In addition to the usual reviews and comments you would find on a horror movie blog, this is also a document of the wonderfully vast horror movie section of the video store I worked at in my youth.

Tuesday, August 4, 2009

Slow & Subtle Wins The Race.

As I mentioned before, the back-end of the Fantasia line-up seemed a little underwhelming at first glance, but there were two wild cards. The first was a Belgian film called Left Bank, which sadly we missed (too much drinky and not enough clock watching) and an Irish offering called The Eclipse.

Failed writer and single father Michael Farr (CiarĂ¡n Hinds) meets Lena (Iben Hjejle) while driving her around an annual lit convention in a small Irish village. Lena writes ghost stories and Michael hopes she can shed some light on why he keeps having visions of his father – who happens to still be alive!

The Eclipse I must say was a nice surprise. It's funny because it could almost not even be considered a genre film. This is a movie about character interaction and the supernatural element is almost secondary. Director Guillermo del Toro once said of his 2001 film The Devil's Backbone, “it's not a ghost story, but more of a story with a ghost in it”. The same is true with The Eclipse. The protagonist has an 'encounter' early on in the film – which is brilliantly executed I might add – and then that is it for a good half hour. I have heard The Eclipse compared to the works of Kiyoshi Kurosawa (Pulse, Retribution) and I can see that. However, The Eclipse is not hurt by its pace, as I find a lot of Kurosawa's works are. At a cool eighty-eight minutes, I found Conor McPherson's film to be far more engaging. The film also recalls the works of Michael Haneke, as not much happens, but sudden spikes out of nowhere keep you constantly compelled.

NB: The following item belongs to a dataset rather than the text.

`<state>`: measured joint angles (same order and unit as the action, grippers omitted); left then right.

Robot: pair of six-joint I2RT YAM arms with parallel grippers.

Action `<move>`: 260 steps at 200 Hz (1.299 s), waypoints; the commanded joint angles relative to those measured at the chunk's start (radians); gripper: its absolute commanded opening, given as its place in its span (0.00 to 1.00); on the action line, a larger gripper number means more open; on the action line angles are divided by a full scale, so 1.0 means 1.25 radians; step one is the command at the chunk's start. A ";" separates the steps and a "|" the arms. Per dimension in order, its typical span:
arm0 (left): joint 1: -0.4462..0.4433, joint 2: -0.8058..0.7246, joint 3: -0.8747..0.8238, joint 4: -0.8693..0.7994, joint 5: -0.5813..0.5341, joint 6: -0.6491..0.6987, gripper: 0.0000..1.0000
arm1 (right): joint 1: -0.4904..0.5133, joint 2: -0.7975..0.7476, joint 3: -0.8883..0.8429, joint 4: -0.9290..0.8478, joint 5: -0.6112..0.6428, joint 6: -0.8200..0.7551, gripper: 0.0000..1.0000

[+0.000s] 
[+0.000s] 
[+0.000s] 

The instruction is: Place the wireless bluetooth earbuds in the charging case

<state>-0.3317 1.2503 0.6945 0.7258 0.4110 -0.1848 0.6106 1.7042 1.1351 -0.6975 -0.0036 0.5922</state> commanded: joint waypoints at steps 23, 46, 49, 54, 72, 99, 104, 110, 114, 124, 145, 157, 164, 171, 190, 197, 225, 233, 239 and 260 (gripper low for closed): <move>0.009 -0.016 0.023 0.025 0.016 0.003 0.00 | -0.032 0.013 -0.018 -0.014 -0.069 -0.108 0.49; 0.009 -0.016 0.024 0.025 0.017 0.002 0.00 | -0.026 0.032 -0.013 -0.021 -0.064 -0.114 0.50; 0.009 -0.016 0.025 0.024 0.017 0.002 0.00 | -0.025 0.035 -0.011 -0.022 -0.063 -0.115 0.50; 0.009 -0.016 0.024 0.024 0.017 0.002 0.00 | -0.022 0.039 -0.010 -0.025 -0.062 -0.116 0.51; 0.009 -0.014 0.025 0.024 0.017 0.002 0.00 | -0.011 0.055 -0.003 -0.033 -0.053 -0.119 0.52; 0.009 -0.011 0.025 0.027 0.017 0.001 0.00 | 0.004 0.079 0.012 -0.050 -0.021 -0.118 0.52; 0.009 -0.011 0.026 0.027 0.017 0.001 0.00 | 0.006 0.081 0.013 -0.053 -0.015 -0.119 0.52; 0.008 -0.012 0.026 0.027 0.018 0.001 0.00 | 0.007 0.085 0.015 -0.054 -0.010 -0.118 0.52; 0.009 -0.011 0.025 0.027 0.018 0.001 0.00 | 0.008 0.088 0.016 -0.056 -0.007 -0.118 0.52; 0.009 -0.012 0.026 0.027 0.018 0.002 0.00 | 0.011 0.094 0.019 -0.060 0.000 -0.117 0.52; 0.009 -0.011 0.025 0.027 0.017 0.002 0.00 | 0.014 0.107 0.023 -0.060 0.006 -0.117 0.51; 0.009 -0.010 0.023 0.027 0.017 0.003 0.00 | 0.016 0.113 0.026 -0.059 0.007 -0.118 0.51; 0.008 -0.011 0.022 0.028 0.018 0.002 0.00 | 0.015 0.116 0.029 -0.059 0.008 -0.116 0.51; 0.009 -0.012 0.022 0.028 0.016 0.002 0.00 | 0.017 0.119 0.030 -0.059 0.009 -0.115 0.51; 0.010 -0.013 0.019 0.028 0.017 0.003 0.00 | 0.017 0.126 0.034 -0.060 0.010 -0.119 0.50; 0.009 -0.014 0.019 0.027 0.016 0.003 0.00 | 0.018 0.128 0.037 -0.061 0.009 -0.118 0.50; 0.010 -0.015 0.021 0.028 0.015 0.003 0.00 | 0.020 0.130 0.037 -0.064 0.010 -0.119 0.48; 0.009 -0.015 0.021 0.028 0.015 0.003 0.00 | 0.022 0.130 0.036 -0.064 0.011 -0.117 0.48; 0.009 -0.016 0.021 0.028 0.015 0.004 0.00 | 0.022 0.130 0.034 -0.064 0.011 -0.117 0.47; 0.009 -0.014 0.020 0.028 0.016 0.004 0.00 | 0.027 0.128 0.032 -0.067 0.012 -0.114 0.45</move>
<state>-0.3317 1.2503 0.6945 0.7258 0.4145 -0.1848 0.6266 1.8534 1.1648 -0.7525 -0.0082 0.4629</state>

The Eclipse is a relationship drama at its core. It is one thing to have well written characters, but the actors who bring them to life is what takes it to the next level. Hinds gives a wonderfully reserved performance as Michael, a man trying to find inspiration and move on after the loss of his wife. He is perfectly complimented by Iben Hjejle and the two of them sparkle with chemistry. Thrown into the mix is Aidan Quinn who steals every scene he's in as the sleazy alcoholic author Nicholas Holden.

I'm actually surprised by how much I liked it. I didn't know where it was going to go and it didn't wear its intentions on its sleeve. The Eclipse is sometimes funny, sometimes depressing, but ultimately hopeful. I'm really glad I saw this film here because I probably wouldn't have otherwise. It is a sincere and realistic character piece of a rare kind these days. It is not easily definable and I fear this tiny Irish production will be quickly swept under the rug. Well, I'm here to say that if you like character driven slow-burns, then The Eclipse is for you.